▶ What you are asked to do: Which of the lines below include the word "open"? Pull each one out.

════════

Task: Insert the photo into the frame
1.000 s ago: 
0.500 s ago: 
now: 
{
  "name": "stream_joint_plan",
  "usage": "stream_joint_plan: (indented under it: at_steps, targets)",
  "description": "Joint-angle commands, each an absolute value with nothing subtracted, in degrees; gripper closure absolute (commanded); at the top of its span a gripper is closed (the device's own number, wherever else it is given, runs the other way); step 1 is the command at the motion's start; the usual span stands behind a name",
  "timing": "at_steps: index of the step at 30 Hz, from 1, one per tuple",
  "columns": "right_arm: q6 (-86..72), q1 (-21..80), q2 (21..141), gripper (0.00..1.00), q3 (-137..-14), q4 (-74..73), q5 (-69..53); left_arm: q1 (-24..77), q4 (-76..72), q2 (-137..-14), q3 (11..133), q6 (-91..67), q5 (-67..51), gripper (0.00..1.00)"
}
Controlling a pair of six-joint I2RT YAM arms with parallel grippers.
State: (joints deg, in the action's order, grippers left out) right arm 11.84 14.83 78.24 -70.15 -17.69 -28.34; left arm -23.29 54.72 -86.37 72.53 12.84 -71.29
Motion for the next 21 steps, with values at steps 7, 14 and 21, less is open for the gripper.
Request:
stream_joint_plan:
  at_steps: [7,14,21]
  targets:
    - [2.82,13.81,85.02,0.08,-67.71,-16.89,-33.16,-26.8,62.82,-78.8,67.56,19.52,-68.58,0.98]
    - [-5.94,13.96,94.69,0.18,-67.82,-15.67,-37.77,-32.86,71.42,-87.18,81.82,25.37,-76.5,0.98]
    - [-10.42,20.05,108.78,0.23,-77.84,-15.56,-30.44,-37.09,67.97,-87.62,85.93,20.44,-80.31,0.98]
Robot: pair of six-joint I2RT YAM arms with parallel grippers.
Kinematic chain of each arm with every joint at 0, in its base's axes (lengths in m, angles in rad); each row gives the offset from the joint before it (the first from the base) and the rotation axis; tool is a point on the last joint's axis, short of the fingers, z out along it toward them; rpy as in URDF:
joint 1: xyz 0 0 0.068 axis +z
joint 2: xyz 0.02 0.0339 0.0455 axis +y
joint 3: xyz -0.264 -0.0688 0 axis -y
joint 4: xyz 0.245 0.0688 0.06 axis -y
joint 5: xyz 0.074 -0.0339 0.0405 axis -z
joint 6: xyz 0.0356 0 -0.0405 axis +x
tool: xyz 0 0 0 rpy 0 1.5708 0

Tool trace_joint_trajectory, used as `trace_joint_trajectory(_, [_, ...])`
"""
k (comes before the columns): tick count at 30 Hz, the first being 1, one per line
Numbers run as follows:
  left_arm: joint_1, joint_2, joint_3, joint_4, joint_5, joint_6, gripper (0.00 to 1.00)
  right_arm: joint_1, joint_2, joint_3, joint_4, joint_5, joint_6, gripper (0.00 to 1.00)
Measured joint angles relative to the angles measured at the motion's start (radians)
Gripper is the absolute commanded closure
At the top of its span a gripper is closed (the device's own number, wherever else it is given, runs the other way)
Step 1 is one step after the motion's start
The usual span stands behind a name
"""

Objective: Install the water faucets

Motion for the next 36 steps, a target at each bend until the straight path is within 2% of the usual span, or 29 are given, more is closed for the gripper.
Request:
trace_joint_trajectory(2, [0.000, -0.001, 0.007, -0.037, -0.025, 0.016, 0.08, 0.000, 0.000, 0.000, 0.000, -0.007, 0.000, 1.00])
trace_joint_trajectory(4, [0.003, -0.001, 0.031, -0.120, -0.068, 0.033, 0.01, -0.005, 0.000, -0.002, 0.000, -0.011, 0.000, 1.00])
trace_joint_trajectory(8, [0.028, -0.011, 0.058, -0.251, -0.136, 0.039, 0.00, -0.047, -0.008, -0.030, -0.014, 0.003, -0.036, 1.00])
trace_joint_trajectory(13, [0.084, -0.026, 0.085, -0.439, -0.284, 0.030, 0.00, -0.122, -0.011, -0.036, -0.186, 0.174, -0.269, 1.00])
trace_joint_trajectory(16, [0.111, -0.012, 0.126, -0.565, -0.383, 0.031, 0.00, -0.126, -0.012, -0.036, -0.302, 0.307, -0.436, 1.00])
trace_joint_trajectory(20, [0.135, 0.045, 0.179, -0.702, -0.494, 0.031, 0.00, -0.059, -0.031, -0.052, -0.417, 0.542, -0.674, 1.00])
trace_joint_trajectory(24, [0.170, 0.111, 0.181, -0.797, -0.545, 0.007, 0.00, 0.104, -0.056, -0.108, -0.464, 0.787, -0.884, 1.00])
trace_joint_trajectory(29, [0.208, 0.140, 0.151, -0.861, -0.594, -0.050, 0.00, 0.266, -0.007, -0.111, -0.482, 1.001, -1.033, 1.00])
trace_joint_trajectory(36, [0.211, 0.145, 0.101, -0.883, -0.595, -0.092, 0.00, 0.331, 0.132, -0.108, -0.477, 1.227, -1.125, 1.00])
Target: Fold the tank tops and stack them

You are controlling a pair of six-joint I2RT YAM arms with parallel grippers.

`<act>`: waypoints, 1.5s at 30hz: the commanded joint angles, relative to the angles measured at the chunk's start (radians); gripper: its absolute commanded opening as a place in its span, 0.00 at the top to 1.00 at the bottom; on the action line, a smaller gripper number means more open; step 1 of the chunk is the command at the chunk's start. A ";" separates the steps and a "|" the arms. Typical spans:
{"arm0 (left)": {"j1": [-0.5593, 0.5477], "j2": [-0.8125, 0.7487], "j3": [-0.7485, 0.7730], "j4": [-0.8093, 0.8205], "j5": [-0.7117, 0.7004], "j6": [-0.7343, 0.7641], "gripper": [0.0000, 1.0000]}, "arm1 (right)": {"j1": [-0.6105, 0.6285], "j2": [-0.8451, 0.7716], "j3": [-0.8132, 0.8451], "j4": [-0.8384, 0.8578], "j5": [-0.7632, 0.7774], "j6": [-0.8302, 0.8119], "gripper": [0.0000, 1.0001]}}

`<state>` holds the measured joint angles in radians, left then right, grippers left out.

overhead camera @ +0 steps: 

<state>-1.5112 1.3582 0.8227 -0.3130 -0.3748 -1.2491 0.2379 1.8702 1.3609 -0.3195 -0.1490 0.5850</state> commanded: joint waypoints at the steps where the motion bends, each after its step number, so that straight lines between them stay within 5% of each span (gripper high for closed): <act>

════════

▶ Output below:
Motion for the next 21 steps, with values at steps 7, 14 and 21, less is open for the gripper.
`<act>`: waypoints, 1.5s at 30hz: the commanded joint angles, relative to the angles measured at the chunk's start (radians); gripper: its absolute commanded opening as a place in its span, 0.00 at the top to 1.00 at the bottom; on the action line, a smaller gripper number means more open; step 1 of the chunk is the command at the chunk's start. A ";" separates the steps and a "|" the arms. Typical spans:

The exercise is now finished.